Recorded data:
══════════════════════════════

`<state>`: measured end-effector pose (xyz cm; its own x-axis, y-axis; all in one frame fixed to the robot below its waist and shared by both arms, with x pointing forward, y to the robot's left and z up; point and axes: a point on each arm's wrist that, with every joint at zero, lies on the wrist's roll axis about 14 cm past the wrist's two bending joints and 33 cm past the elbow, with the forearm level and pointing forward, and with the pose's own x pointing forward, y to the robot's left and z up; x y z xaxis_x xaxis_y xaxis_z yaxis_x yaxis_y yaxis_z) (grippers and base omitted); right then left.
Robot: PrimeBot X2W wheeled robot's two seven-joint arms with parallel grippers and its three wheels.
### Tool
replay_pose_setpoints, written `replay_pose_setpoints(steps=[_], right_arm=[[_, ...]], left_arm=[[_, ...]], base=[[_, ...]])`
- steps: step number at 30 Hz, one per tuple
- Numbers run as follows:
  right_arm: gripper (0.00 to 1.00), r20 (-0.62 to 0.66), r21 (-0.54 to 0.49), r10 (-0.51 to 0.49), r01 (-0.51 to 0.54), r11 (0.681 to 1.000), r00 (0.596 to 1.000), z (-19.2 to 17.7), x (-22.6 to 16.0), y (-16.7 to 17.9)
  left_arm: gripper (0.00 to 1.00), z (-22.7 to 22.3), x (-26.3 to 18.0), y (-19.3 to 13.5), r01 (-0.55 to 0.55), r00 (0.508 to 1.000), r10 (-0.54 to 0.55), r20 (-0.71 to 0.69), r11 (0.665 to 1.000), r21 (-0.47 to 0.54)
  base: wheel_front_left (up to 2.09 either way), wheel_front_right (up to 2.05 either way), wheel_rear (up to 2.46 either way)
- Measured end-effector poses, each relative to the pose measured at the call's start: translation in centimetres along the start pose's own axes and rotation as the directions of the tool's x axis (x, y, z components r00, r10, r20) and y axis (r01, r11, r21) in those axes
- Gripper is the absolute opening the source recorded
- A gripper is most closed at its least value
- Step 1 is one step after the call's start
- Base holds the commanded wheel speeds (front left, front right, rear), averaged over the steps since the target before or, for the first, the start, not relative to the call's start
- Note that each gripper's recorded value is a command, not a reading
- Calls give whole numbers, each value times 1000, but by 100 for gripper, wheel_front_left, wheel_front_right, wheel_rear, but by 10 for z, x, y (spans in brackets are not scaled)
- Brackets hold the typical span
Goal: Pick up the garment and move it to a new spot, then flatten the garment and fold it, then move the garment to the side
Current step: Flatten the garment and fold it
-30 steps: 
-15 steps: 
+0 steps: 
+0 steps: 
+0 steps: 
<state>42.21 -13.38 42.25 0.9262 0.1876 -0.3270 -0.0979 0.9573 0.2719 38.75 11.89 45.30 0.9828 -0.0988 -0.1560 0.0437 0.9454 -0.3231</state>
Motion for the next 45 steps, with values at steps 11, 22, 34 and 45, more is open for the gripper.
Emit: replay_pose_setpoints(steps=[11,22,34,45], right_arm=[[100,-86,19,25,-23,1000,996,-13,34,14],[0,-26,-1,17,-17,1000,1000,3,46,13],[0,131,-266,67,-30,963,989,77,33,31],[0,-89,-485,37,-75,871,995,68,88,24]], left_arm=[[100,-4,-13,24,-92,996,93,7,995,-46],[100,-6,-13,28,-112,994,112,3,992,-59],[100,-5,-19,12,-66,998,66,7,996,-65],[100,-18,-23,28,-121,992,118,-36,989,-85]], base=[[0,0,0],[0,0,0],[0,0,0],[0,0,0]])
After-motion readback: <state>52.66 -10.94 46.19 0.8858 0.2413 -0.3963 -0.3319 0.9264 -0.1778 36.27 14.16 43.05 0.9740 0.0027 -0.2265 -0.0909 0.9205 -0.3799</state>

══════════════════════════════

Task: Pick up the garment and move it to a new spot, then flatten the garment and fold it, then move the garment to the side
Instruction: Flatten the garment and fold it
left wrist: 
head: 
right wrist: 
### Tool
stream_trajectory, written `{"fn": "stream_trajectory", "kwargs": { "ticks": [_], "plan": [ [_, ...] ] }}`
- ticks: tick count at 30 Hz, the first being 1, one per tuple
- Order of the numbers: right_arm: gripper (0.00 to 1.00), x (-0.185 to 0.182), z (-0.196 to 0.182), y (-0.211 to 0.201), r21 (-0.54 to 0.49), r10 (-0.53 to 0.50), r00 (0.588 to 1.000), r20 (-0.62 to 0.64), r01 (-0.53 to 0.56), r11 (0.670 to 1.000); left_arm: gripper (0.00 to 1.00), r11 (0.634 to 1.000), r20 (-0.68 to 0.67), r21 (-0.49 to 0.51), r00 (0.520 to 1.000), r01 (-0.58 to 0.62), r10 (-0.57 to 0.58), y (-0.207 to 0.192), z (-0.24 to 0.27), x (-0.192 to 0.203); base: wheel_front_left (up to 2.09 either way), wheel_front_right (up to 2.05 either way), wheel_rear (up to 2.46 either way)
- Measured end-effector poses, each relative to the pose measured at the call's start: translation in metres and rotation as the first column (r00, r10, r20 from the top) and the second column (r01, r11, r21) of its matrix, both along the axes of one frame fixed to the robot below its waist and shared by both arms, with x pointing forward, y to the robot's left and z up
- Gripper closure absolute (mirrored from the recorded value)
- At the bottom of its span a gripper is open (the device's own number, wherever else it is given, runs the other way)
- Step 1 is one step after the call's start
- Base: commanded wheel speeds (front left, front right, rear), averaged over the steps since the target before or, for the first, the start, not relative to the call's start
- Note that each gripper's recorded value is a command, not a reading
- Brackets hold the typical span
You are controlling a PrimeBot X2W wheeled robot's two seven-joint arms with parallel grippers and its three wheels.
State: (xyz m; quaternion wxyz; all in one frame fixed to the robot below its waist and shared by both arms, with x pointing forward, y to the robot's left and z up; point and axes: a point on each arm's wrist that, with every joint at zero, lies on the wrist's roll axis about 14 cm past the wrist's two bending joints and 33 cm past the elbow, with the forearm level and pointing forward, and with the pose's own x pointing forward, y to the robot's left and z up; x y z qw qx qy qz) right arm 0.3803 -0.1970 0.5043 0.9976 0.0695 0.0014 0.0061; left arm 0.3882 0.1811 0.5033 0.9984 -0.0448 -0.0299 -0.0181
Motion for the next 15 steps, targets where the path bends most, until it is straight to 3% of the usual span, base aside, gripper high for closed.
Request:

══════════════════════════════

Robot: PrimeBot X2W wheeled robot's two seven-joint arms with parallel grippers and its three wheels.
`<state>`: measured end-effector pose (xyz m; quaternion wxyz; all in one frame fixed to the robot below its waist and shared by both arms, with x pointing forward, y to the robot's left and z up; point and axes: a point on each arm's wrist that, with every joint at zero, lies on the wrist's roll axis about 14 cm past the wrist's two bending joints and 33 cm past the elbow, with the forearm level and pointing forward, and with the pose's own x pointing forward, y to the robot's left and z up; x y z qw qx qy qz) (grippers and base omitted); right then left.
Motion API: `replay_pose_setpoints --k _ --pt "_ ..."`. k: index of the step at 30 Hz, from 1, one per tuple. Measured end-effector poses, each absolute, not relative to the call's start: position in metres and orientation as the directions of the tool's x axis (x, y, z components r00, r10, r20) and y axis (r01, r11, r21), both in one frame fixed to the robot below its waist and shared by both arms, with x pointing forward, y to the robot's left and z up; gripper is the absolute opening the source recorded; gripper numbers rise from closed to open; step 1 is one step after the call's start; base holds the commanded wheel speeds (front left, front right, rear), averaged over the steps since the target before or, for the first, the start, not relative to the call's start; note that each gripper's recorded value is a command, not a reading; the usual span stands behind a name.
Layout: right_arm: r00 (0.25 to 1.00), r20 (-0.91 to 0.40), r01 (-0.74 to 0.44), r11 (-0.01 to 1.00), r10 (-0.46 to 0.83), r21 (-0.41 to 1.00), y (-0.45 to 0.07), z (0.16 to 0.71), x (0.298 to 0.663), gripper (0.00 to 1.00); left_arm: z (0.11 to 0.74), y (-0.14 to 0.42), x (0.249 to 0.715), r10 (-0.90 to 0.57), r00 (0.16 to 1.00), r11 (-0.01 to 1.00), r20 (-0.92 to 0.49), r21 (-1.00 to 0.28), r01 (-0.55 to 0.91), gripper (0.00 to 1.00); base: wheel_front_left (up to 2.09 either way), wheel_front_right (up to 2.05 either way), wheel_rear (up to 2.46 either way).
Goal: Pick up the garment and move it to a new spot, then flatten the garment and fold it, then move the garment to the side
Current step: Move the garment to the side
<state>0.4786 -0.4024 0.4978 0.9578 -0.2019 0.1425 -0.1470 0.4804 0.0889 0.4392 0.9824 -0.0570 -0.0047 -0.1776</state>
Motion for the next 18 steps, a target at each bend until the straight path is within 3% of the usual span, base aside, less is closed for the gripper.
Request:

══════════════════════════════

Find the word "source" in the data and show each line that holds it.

- SOLUTION FOR THIS TASK
- Gripper is the absolute opening the source recorded
Motion API: `replay_pose_setpoints --k _ --pt "_ ..."`. k: index of the step at 30 Hz, from 1, one per tuple. Measured end-effector poses, each absolute, not relative to the call's start: position in metres and orientation as the directions of the tool's x axis (x, y, z components r00, r10, r20) and y axis (r01, r11, r21), both in one frame fixed to the robot below its waist and shared by both arms, with x pointing forward, y to the robot's left and z up; gripper is the absolute opening the source recorded; gripper numbers rise from closed to open; step 1 is one step after the call's start; base holds the commanded wheel speeds (front left, front right, rear), averaged over the steps since the target before or, for the first, the start, not relative to the call's start; note that each gripper's recorded value is a command, not a reading; the usual span stands behind a name.

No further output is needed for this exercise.